— INSTRUCTIONS FOR THE TASK —
Report back every line from the entries below in which the word "verify" occurs.

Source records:
——————————

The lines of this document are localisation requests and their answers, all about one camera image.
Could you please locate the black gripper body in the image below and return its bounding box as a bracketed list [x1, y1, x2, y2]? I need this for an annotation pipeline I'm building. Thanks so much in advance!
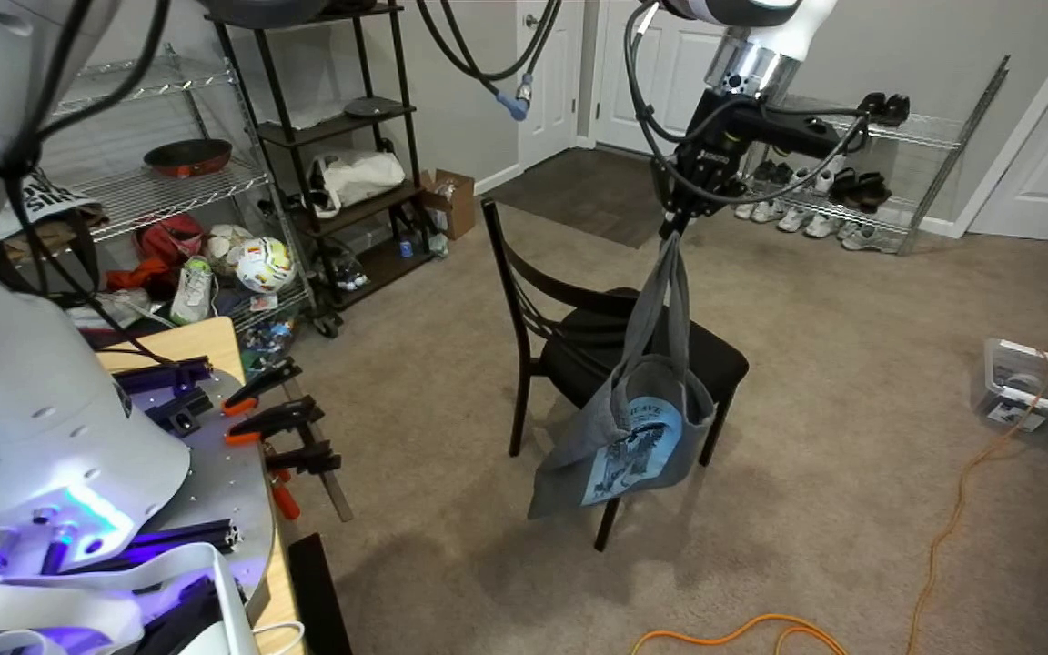
[665, 84, 802, 225]

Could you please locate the grey tote bag blue print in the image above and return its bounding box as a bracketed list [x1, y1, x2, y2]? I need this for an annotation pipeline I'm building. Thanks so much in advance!
[523, 225, 720, 523]

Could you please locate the black wooden chair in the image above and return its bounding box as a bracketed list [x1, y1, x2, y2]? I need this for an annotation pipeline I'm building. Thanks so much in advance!
[478, 197, 753, 559]

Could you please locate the red bag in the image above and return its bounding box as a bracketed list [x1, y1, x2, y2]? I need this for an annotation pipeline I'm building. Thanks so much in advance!
[102, 213, 210, 294]

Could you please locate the white black patterned bag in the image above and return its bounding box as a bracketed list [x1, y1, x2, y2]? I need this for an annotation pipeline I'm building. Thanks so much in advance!
[0, 167, 100, 247]

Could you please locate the dark shoe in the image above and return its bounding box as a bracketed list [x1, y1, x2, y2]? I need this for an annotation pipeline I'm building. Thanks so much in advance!
[749, 156, 796, 191]

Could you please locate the brown door mat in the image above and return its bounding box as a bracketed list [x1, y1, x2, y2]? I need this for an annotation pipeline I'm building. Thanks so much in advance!
[481, 147, 719, 250]

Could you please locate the brown cardboard box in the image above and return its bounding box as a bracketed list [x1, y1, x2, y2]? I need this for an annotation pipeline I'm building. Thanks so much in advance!
[414, 164, 481, 244]

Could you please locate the black shelf unit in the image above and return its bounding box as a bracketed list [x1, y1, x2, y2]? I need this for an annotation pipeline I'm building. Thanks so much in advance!
[202, 0, 434, 341]

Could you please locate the white folded cloth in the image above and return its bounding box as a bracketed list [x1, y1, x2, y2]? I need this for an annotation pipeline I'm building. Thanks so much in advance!
[301, 147, 411, 213]

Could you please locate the black round plate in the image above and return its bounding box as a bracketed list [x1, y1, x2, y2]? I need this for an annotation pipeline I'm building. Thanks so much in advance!
[345, 94, 420, 127]

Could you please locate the clear plastic box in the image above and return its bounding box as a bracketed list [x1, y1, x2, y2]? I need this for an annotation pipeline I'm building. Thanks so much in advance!
[977, 334, 1048, 442]

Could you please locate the colourful soccer ball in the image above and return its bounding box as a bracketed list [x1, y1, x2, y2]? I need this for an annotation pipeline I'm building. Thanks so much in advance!
[235, 233, 298, 298]

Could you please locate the black orange bar clamp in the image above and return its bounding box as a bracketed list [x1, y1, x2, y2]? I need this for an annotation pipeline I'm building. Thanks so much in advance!
[218, 355, 305, 423]
[260, 438, 345, 523]
[223, 392, 357, 529]

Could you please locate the white ball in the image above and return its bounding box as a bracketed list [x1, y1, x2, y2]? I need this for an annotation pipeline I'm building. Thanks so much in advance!
[204, 224, 254, 286]

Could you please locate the white and green bottle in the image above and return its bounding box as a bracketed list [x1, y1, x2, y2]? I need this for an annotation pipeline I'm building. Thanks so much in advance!
[167, 254, 218, 328]

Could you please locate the red and black round pan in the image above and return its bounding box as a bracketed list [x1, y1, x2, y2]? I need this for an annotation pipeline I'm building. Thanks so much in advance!
[144, 134, 236, 184]

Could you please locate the black flat bar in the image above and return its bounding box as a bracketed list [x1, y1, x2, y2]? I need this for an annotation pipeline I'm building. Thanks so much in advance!
[284, 533, 357, 655]

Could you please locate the grey round mounting plate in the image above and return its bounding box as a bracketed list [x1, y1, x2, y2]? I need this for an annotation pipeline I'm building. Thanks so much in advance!
[92, 360, 281, 631]

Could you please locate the purple aluminium extrusion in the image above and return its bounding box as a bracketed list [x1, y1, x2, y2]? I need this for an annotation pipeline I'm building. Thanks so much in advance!
[109, 355, 218, 442]

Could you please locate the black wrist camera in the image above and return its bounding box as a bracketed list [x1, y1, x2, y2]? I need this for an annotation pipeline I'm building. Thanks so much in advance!
[776, 102, 869, 164]

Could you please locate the silver wire shoe rack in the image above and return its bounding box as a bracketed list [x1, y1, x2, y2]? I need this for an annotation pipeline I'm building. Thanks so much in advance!
[734, 30, 1015, 259]

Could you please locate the orange extension cable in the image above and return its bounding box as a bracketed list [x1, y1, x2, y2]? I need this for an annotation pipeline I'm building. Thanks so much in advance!
[629, 425, 1034, 655]

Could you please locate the silver wire shelf unit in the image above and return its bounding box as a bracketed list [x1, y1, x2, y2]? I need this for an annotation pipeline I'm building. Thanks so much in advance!
[0, 43, 309, 320]

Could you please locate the white grey stand frame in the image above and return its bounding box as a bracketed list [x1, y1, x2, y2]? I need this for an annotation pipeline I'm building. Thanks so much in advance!
[0, 542, 263, 655]

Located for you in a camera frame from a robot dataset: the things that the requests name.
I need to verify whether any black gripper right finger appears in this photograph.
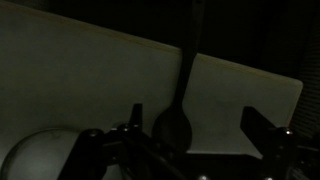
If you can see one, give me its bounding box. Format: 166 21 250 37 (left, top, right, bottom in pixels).
239 105 298 180

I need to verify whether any black ladle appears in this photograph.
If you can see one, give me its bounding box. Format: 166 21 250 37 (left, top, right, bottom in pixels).
151 0 206 155

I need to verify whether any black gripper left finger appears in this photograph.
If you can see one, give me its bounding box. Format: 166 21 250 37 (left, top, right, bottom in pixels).
62 103 183 180

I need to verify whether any large glass lid black knob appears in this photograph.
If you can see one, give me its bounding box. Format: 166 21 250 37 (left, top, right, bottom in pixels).
0 127 128 180

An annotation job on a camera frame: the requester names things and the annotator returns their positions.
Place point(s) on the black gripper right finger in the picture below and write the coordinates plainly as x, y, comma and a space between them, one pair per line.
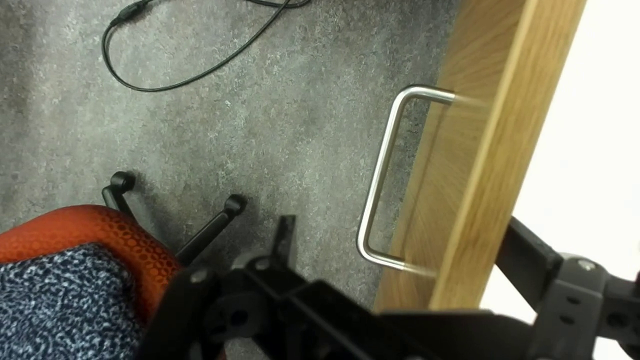
532, 256

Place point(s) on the orange office chair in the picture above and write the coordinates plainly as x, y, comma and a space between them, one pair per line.
86, 227

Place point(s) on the blue knit sweater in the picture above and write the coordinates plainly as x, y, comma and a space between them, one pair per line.
60, 307

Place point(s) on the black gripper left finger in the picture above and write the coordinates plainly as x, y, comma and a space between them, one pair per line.
283, 240

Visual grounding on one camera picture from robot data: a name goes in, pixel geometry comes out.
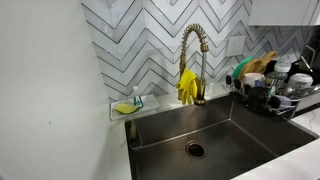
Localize dark steel sink basin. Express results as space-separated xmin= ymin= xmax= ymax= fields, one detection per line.
xmin=124 ymin=93 xmax=320 ymax=180

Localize clear soap bottle blue liquid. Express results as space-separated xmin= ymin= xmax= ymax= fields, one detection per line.
xmin=131 ymin=85 xmax=145 ymax=109

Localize stainless steel pot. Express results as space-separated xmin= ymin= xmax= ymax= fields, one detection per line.
xmin=284 ymin=83 xmax=320 ymax=101

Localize black cup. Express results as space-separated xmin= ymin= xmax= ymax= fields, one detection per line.
xmin=246 ymin=87 xmax=272 ymax=113

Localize wooden bowl with heart mark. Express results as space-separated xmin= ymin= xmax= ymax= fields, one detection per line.
xmin=237 ymin=58 xmax=265 ymax=81

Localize yellow sponge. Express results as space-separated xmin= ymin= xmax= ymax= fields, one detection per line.
xmin=114 ymin=102 xmax=139 ymax=115

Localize sink caddy with brush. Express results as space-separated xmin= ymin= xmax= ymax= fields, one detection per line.
xmin=129 ymin=119 xmax=138 ymax=141

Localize clear bottle with white cap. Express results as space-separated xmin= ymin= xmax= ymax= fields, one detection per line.
xmin=264 ymin=59 xmax=292 ymax=89

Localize white lidded container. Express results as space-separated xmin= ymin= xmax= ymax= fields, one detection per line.
xmin=287 ymin=72 xmax=314 ymax=91

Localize white wall outlet plate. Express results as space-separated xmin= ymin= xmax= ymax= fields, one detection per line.
xmin=226 ymin=35 xmax=246 ymax=58

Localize round sink drain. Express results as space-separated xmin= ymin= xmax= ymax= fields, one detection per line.
xmin=185 ymin=140 xmax=208 ymax=160

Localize white upper cabinet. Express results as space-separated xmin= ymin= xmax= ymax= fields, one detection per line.
xmin=248 ymin=0 xmax=320 ymax=27

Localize green plate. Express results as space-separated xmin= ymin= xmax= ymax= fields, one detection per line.
xmin=231 ymin=54 xmax=258 ymax=80

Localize yellow rubber gloves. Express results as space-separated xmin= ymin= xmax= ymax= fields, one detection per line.
xmin=175 ymin=68 xmax=198 ymax=106

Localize gold spring neck faucet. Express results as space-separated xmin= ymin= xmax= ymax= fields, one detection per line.
xmin=178 ymin=23 xmax=210 ymax=107

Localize plain wooden bowl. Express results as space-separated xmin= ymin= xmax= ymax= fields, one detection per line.
xmin=259 ymin=50 xmax=278 ymax=74

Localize dark tinted plastic appliance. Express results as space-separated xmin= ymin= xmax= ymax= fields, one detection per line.
xmin=293 ymin=26 xmax=320 ymax=84

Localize steel wire dish rack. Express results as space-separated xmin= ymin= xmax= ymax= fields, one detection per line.
xmin=225 ymin=74 xmax=320 ymax=123

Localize white mug with blue handle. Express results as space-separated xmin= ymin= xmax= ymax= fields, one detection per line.
xmin=243 ymin=72 xmax=266 ymax=88

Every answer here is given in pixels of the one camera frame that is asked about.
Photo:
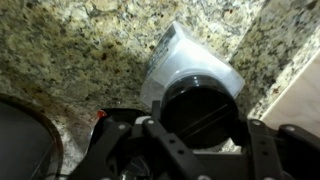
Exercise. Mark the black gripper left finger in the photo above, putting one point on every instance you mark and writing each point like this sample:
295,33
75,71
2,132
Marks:
113,146

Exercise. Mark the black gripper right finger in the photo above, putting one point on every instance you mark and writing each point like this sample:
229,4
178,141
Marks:
260,150

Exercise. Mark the black air fryer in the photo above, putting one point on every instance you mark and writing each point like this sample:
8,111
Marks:
23,143

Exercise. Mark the dark red packet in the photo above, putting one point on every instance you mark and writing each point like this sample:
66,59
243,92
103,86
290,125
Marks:
101,114

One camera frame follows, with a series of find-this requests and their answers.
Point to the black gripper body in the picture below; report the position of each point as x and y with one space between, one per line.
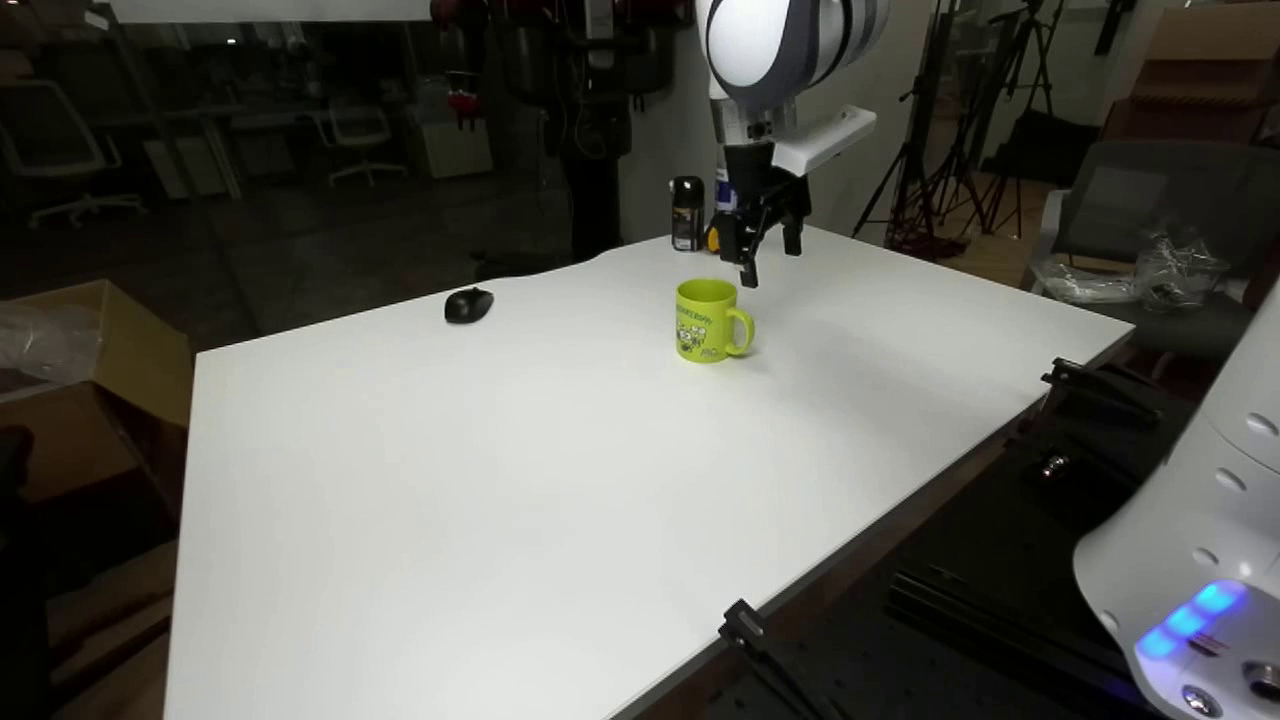
755 193

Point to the green mug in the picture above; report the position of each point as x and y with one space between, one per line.
707 320

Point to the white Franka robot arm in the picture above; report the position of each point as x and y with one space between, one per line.
772 47

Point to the dark can with grey cap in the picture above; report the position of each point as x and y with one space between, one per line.
684 212

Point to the black tripod stand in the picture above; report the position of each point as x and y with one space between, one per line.
935 134

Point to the black computer mouse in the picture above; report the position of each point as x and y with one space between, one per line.
471 304

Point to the chair with plastic wrap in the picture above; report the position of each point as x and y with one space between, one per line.
1134 225

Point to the black table clamp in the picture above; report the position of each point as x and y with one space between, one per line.
761 645
1101 388

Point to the white office chair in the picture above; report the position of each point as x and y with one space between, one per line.
360 146
54 146

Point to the cardboard box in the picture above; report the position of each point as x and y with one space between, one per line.
80 386

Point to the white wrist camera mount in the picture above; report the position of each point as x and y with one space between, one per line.
827 138

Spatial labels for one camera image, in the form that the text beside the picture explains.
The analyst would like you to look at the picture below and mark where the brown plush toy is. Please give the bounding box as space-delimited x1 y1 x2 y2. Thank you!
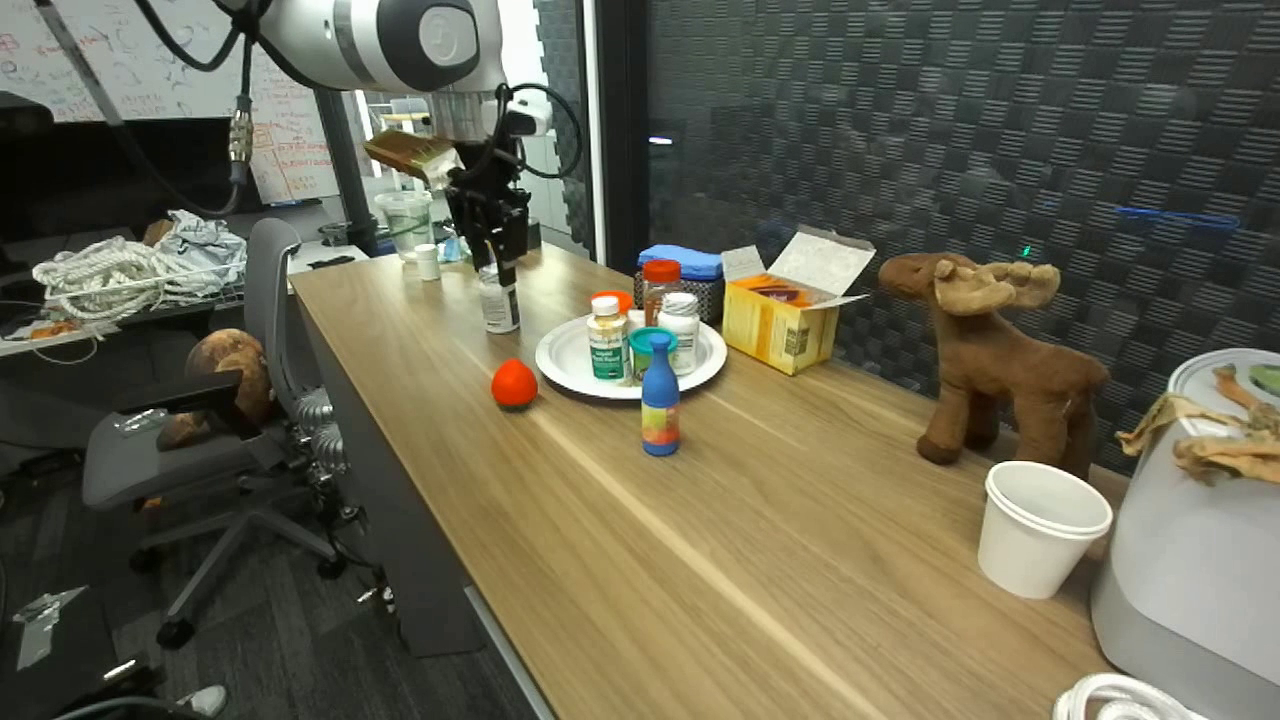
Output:
154 324 279 451

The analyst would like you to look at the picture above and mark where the spice bottle with orange lid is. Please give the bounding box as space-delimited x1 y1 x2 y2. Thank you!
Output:
641 257 689 315

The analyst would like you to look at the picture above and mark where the large white pill bottle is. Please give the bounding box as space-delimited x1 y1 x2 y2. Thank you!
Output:
474 258 520 334

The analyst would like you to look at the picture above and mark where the blue toy bowling pin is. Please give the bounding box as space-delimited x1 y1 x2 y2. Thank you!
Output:
634 328 683 458

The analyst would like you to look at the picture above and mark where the grey office chair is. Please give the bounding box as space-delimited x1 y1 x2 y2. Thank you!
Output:
79 216 393 653

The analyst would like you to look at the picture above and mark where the white paper cup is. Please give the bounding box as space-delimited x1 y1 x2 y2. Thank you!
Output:
972 456 1111 598

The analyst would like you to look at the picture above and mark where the black vertical post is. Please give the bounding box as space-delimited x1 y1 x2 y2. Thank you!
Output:
312 83 385 250

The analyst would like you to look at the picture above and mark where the white grey appliance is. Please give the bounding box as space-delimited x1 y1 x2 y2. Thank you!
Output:
1084 342 1280 720

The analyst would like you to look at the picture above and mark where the paper scrap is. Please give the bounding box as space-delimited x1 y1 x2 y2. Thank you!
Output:
6 580 90 671

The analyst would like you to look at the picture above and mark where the red ball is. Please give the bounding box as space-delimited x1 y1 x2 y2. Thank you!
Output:
487 357 540 410

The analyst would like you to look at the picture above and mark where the open yellow cardboard box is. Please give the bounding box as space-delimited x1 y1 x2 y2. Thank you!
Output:
717 229 880 376

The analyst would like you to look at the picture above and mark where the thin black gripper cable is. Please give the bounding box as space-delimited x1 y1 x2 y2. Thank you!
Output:
494 80 589 182

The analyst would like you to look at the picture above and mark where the black monitor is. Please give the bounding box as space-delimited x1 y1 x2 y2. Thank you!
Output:
0 91 266 250

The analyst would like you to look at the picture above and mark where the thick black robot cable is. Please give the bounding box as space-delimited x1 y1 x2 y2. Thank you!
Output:
131 0 264 216

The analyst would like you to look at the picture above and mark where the white rope pile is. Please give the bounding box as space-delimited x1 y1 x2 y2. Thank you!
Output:
28 208 252 342

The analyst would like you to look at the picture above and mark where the small white-capped pill bottle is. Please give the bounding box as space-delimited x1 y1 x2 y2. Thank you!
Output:
655 287 702 376

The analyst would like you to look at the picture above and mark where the coiled white cable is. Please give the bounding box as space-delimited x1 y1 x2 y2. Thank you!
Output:
1048 669 1211 720

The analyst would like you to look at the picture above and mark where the white pill bottle green label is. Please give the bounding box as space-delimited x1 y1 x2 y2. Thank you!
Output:
583 291 633 384

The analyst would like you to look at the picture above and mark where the blue sponge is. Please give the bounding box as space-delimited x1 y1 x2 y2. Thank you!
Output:
633 241 729 283

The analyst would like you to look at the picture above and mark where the white paper plate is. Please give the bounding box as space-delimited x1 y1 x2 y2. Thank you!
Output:
531 310 731 404

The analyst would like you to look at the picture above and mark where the brown moose plush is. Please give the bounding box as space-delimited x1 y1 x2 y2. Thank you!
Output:
871 246 1111 470

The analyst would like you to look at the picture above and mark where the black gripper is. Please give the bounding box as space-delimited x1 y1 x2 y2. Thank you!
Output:
444 136 531 330

——————————

— YOUR RESPONSE —
I need to verify whether any black gripper right finger appears in this photograph.
I need to verify whether any black ladle appears in this photograph.
I need to verify whether any black gripper left finger appears in this photograph.
I need to verify whether any large glass lid black knob appears in this photograph.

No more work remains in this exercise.